The story of the evolution of the urban freeway, the competing visions that informed it, and the emerging alternatives for more sustainable urban transportation. Urban freeways often cut through the heart of a city, destroying neighborhoods, displacing residents, and reconfiguring street maps. These massive infrastructure projects, costing billions of dollars in transportation funds, have been shaped for the last half century by the ideas of highway engineers, urban planners, landscape architects, and architects—with highway engineers playing the leading role. In Changing Lanes, Joseph DiMento and Cliff Ellis describe the evolution of the urban freeway in the United States, from its rural parkway precursors through the construction of the interstate highway system to emerging alternatives for more sustainable urban transportation.
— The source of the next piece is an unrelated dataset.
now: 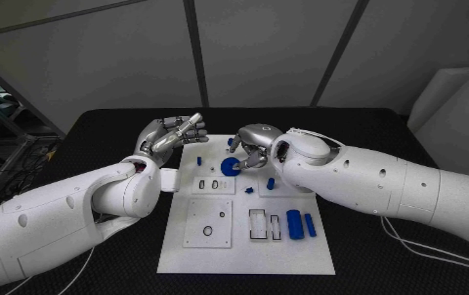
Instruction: Assemble the parts on the task board
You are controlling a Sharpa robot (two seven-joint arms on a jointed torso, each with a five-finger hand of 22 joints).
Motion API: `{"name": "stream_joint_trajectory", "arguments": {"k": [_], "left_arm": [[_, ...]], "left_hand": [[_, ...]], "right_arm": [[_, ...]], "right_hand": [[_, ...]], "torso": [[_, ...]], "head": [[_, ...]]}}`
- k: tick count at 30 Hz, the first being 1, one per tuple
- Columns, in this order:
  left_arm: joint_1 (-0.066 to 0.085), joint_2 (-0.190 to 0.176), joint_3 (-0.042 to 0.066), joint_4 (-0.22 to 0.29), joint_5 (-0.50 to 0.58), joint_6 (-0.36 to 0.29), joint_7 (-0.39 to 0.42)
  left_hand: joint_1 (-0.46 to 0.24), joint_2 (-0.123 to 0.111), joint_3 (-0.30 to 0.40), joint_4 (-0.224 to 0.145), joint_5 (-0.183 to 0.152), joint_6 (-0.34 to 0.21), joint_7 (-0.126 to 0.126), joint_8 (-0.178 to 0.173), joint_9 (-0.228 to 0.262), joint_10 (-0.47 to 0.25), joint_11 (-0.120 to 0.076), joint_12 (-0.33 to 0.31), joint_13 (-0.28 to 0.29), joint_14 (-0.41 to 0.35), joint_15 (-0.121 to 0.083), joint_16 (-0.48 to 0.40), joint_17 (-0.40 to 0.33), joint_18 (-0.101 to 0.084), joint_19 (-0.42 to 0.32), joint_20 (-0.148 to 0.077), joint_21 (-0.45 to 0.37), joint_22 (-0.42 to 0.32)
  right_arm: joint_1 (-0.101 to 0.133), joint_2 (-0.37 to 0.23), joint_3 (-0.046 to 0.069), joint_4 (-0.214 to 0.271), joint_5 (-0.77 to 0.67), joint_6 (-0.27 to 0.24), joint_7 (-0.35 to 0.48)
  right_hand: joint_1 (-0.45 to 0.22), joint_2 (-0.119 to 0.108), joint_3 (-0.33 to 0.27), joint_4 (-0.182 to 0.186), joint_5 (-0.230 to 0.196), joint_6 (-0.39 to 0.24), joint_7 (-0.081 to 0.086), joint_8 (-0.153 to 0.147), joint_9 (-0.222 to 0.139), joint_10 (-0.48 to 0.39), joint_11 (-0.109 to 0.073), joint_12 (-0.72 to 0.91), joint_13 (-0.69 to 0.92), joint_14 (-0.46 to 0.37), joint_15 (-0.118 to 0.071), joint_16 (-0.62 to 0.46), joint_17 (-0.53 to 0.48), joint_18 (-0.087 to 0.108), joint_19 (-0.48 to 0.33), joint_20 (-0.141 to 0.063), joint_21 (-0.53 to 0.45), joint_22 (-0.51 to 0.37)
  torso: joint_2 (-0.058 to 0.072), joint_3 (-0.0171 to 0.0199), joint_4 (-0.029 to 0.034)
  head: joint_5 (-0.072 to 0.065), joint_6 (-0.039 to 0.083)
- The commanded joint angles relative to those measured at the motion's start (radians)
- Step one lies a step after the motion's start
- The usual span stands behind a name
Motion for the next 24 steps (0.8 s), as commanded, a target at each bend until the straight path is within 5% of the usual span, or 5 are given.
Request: {"name": "stream_joint_trajectory", "arguments": {"k": [1,24], "left_arm": [[0.001,0.001,0.001,0.000,-0.007,0.013,0.004],[0.001,0.002,0.001,-0.003,-0.007,0.014,0.003]], "left_hand": [[0.001,0.008,-0.001,-0.005,-0.004,0.002,0.004,-0.005,0.000,-0.002,0.002,-0.005,-0.001,-0.005,0.001,-0.004,0.001,-0.020,-0.001,0.000,0.006,-0.001],[0.002,0.008,-0.001,-0.007,-0.004,0.003,0.003,-0.005,0.000,-0.002,0.002,-0.005,0.000,-0.006,0.002,-0.006,0.002,-0.020,-0.002,0.001,0.006,-0.002]], "right_arm": [[0.002,0.008,0.000,-0.001,-0.006,0.048,-0.002],[0.001,0.032,-0.001,-0.030,-0.007,0.096,-0.002]], "right_hand": [[0.000,-0.009,-0.010,0.001,-0.005,-0.010,0.001,-0.005,-0.002,-0.006,0.001,-0.007,-0.001,0.067,0.009,-0.002,0.100,-0.004,0.001,0.008,-0.003,0.118],[0.005,0.005,-0.018,0.008,0.005,0.011,0.003,0.009,0.002,0.000,0.004,0.005,0.012,0.069,0.012,0.001,0.107,-0.004,0.003,0.013,-0.003,0.121]], "torso": [[0.000,-0.0001,0.0025],[0.000,0.0012,0.0002]], "head": [[-0.001,-0.002],[0.007,-0.010]]}}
DiMento and Ellis describe controversies that arose over urban freeway construction, focusing on three cases: Syracuse, which early on embraced freeways through its center; Los Angeles, which rejected some routes and then built I-105, the most expensive urban road of its time; and Memphis, which blocked the construction of I-40 through its core. Finally, they consider the emerging urban highway removal movement and other innovative efforts by cities to re-envision urban transportation.

Urban Highways: May 1, 6, 7, 8, 27, and 28, 1968

Author : United States. Congress. Senate. Committee on Public Works. Subcommittee on Roads
Publisher :
Page : 456 pages
File Size : 34,30 MB
Release : 1968
Category : Express highways
ISBN :

GET BOOK

Considers the effects of urban highway systems on the total environment of the areas they serve.